*ASSIGNMENT:*
Everything in the data that follows has to be repeated verbatim.

*RAW DATA:*
___

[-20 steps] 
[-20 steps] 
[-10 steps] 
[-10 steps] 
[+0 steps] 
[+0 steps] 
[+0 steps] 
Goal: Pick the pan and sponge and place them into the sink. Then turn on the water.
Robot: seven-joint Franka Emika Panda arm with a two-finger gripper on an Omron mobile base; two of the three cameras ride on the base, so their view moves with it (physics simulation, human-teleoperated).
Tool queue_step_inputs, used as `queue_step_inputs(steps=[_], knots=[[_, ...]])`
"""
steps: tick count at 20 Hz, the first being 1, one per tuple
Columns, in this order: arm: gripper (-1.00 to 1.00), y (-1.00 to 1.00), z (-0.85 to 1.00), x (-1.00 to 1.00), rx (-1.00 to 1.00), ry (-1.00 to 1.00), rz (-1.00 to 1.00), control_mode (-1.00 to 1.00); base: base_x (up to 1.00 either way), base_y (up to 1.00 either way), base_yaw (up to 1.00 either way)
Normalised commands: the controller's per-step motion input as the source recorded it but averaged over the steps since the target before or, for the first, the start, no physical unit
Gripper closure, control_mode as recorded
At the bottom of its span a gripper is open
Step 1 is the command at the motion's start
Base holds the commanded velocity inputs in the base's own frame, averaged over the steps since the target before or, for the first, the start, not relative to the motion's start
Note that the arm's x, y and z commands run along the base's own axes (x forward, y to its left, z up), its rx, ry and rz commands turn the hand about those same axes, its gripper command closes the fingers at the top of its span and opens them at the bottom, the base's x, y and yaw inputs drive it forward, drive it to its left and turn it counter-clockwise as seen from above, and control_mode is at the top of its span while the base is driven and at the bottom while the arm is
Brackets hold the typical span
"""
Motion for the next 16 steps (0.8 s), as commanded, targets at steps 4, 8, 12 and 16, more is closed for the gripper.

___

*COMPLETED TASK:*
[-20 steps] 
[-20 steps] 
[-10 steps] 
[-10 steps] 
[+0 steps] 
[+0 steps] 
[+0 steps] 
Goal: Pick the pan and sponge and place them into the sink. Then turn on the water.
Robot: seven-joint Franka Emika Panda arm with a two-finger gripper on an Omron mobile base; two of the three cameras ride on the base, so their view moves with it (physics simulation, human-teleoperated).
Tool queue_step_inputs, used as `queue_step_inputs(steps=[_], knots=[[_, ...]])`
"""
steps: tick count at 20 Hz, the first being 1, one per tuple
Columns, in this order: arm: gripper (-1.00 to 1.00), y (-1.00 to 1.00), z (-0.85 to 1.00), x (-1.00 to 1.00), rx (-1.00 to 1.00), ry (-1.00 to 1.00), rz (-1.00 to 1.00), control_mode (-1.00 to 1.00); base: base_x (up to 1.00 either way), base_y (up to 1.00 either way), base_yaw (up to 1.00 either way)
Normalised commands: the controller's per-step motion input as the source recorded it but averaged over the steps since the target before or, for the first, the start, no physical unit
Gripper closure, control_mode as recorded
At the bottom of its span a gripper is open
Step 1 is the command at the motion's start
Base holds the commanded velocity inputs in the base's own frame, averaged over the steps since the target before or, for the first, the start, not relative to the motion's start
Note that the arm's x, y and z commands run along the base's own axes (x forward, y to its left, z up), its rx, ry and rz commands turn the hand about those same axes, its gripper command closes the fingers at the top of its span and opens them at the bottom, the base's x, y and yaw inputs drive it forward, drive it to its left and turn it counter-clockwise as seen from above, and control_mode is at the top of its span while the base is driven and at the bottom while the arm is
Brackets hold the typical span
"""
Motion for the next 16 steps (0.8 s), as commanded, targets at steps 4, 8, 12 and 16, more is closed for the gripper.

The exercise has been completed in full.